## INSTRUCTIONS FOR THE TASK
Each line of the listing below that includes "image" should be reported.

+ + + + + + +

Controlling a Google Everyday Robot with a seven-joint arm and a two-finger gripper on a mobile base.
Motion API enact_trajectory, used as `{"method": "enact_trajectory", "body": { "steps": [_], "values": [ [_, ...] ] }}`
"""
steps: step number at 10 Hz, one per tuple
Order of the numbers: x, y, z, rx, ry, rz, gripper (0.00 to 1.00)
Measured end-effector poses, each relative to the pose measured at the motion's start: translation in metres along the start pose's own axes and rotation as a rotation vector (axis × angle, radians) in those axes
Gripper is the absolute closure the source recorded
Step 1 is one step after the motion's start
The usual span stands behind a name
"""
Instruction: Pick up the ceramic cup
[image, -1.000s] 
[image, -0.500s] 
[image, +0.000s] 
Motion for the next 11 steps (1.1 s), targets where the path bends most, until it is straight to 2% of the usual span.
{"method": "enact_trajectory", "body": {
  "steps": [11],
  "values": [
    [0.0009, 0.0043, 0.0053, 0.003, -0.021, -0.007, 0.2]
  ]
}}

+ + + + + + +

## EXERCISE SOLUTION
[image, -1.000s] 
[image, -0.500s] 
[image, +0.000s] 

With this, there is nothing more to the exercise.